Actinium’s ATNM-400 Shows Promising Efficacy in Multiple Cancer Models
Actinium Pharmaceuticals, Inc. has reported encouraging preclinical data from its novel radiotherapy, ATNM-400, across various cancer models. Presented at the American Association for Cancer Research (AACR) Annual Meeting in San Diego, the findings highlight ATNM-400’s potential efficacy in prostate, lung, and breast cancers.

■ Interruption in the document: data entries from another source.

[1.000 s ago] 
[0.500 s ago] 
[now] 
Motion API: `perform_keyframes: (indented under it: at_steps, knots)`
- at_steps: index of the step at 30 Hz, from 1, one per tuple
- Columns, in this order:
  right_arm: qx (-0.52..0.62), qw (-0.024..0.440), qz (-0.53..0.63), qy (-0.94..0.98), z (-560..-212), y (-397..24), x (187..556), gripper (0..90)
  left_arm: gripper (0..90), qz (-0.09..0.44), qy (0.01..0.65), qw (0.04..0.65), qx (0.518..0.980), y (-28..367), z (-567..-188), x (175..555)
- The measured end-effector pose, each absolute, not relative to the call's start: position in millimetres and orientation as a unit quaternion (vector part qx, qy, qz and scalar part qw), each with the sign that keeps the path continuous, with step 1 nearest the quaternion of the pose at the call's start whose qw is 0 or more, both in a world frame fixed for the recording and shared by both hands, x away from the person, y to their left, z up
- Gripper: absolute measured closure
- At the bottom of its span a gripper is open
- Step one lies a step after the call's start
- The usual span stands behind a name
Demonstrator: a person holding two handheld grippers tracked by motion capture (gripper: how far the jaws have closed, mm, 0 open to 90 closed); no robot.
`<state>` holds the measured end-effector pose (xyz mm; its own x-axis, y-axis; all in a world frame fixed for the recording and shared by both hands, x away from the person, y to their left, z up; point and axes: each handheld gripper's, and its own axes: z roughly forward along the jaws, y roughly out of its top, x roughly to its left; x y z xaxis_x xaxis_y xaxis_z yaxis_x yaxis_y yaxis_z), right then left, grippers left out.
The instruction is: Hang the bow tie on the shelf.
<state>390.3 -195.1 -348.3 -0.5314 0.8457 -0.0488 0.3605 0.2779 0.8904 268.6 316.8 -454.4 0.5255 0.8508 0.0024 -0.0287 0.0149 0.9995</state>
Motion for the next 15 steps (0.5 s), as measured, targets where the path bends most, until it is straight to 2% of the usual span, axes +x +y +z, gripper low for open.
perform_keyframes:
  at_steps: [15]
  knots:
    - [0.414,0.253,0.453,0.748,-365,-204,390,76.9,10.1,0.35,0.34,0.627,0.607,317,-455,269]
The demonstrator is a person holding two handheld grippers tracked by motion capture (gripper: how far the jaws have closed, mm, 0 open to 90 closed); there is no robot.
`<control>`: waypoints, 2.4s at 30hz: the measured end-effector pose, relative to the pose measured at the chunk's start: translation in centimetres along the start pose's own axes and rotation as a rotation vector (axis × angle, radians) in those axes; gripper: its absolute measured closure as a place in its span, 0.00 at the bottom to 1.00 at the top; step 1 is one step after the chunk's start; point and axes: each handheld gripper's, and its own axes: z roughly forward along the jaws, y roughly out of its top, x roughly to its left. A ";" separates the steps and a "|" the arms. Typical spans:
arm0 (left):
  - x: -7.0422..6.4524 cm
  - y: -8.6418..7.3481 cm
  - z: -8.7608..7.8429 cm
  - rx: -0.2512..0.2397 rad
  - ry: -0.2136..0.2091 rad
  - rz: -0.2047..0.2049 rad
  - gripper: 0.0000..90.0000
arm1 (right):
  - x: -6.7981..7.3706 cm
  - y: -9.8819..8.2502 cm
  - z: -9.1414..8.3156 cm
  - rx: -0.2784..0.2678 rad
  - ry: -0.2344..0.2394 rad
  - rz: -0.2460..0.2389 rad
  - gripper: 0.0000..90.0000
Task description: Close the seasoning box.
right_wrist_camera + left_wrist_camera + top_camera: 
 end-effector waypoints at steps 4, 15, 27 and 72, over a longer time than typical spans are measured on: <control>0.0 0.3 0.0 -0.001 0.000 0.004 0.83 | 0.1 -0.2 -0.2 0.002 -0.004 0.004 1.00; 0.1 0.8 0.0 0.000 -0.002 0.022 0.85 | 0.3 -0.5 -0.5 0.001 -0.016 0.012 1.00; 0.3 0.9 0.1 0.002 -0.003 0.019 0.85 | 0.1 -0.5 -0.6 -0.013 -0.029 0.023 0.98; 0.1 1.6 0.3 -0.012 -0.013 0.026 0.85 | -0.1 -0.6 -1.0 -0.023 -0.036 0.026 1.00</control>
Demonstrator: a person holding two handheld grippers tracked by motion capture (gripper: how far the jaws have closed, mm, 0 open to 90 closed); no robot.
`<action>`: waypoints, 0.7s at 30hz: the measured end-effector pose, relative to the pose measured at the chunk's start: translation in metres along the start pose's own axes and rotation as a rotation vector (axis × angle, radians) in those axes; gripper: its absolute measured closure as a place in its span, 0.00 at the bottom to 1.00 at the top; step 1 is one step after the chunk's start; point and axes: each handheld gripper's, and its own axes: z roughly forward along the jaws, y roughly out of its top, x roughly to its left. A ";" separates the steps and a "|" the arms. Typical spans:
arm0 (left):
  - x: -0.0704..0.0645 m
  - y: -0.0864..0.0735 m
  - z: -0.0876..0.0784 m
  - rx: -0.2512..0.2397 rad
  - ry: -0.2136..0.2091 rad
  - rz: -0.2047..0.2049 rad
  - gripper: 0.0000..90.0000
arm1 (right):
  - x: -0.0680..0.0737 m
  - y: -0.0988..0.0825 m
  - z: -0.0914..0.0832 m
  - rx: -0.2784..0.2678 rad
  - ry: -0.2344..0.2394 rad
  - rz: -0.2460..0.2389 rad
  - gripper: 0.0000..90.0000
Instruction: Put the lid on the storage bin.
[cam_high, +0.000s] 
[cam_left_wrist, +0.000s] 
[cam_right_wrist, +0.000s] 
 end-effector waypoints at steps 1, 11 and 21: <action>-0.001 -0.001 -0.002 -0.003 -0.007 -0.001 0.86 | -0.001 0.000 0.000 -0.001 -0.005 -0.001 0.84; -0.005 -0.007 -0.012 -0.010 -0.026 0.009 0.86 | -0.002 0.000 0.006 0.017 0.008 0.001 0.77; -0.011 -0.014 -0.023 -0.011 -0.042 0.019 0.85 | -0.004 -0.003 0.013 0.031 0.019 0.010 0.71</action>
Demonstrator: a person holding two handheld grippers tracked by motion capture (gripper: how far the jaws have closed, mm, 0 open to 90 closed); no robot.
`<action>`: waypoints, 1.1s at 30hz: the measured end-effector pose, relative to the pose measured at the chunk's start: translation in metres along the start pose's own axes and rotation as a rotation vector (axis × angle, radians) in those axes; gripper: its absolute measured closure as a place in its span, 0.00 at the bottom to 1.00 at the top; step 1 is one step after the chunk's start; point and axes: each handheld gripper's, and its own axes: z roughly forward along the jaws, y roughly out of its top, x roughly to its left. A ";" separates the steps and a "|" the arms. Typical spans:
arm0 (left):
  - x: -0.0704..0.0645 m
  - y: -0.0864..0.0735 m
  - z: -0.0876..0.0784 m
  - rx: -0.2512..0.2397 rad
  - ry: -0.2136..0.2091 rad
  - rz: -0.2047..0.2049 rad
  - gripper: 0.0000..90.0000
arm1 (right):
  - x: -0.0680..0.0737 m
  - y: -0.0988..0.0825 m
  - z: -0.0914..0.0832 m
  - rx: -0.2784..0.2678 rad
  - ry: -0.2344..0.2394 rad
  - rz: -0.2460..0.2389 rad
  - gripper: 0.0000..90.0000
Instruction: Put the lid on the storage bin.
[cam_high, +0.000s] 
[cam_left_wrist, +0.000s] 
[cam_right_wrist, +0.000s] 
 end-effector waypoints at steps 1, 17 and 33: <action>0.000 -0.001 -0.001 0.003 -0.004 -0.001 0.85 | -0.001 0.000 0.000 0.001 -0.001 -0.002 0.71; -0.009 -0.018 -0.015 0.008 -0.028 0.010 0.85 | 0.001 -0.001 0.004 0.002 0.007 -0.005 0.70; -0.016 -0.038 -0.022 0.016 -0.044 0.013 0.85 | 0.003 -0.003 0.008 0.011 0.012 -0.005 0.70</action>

ATNM-400 targets a non-PSMA membrane antigen highly expressed in advanced solid tumors, including prostate cancer, non-small cell lung cancer (NSCLC), and breast cancer. This targeted radiotherapy employs Actinium-225 (Ac-225), an alpha-emitting isotope that delivers potent radiation with precision, potentially minimizing off-target effects and enhancing therapeutic outcomes.
Prostate Cancer Findings
ATNM-400 demonstrated efficacy in prostate cancer models with varying levels of PSMA expression, including PSMA-negative models. It outperformed vehicle control and other therapies like 177Lu–PSMA-617, showing potential to benefit metastatic castration-resistant prostate cancer (mCRPC) patients, particularly those not responding to existing PSMA-targeted radioligands.
Lung Cancer Studies
In NSCLC, particularly in EGFR-mutant models resistant to osimertinib, ATNM-400, alone or in combination with osimertinib, surpassed the current standard osimertinib with chemotherapy. This radiotherapy showed greater tumor inhibition compared to treatments like Dato-DXd and amivantamab (RYBREVANT®).
Breast Cancer Data
In trastuzumab-resistant HER2+ breast cancer models, ATNM-400 efficacy was comparable to trastuzumab deruxtecan (ENHERTU®), providing durable tumor control even after treatment discontinuation. This suggests potential for less frequent dosing, benefiting patients who experience toxicities from current treatments.
Overall, ATNM-400 exhibited no significant in vivo toxicities, suggesting a favorable therapeutic index. Actinium’s CEO, Sandesh Seth, emphasized that the data supports ATNM-400's utility as both a standalone and combination therapy across resistant cancer settings, with additional clinical data expected later in 2026.